Property developers in Singapore sold fewer homes in the first five months of 2018 compared to last year.
Developer stocks in Singapore fell 4.0 percent even as home prices rose by 7.0 percent year-to-date, reported Singapore Business Review citing a Maybank Kim Eng report.
Based on Urban Redevelopment Authority data, home sales by developers for May reached 1,121 units. This brought new home sales for the first five months of 2018 to 3,431 units, which is down 38 percent over the same period last year, said Maybank Kim Eng analyst Derrick Heng.
Heng believes that lower developer sales could be due to a lack of new launches, and not a sign of market weakness.

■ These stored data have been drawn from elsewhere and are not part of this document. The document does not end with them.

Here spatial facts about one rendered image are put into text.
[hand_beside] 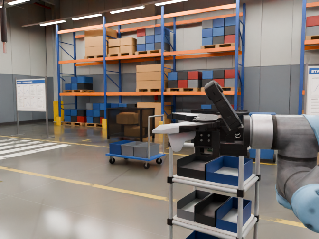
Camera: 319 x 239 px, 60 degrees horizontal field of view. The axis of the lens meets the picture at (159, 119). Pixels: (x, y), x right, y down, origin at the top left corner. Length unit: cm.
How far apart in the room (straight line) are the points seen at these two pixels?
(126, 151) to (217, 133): 468
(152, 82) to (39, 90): 405
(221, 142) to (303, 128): 16
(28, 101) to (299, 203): 973
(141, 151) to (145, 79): 619
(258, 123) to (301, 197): 18
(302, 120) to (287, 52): 1010
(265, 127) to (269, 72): 1008
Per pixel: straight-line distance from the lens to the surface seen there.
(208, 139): 61
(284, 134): 61
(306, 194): 49
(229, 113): 60
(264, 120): 61
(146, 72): 1093
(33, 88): 979
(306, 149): 62
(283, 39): 1079
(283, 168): 63
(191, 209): 203
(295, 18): 1092
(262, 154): 595
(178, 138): 58
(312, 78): 602
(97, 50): 1247
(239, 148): 62
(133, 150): 516
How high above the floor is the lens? 129
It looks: 5 degrees down
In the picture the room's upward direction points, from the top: straight up
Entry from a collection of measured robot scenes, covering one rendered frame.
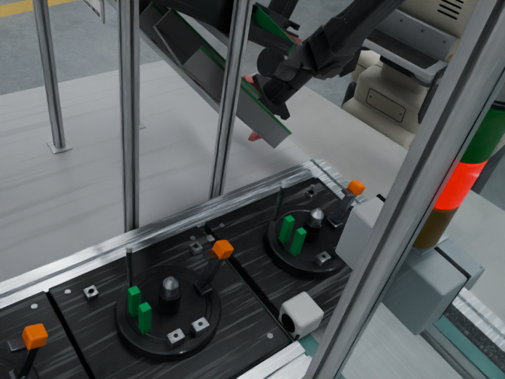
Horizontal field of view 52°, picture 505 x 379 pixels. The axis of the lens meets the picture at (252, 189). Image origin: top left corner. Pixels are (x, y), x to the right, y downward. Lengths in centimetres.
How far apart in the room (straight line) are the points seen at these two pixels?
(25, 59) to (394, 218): 283
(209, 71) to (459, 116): 50
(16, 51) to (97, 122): 205
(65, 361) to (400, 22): 106
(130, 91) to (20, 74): 234
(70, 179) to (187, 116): 33
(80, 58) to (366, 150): 218
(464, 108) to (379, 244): 16
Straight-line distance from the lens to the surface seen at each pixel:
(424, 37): 135
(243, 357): 71
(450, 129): 38
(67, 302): 75
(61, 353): 71
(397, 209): 45
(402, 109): 146
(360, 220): 52
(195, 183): 106
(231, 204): 90
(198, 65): 79
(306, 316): 73
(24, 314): 75
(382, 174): 121
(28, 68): 307
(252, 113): 89
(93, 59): 313
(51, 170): 110
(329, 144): 124
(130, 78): 69
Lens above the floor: 159
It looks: 43 degrees down
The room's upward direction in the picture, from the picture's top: 12 degrees clockwise

“We believe housing demand remains strong, as evidenced by healthy overall volumes, including secondary market transactions,” he said.
In fact, the demand-supply outlook remains supportive of a housing recovery with the share-price divergence offering an opportunity to raise sector exposure.
He expects the annual net supply for 2018 to 2020 to reach as much as 5,300 units compared to the long-term average absorption of 11,400 units.
“Furthermore, replacement demand from the 6,000+ households displaced by en bloc deals announced since 2017 will soak up a large part of this supply. Given this, we expect lower vacancy over the next few years,” he said.
With this, Maybank Kim Eng maintained its “new-home sales forecast of 12,000 units for this year, expecting a stronger 2H2018 to provide re-rating catalysts”.
And with the recent home price hike expected to continue, Maybank Kim Eng sees buying opportunities during the present share-price weakness.
“Speculative buying is near its historical low whilst existing measures continues to ensure financial prudence amongst property buyers,” added Heng.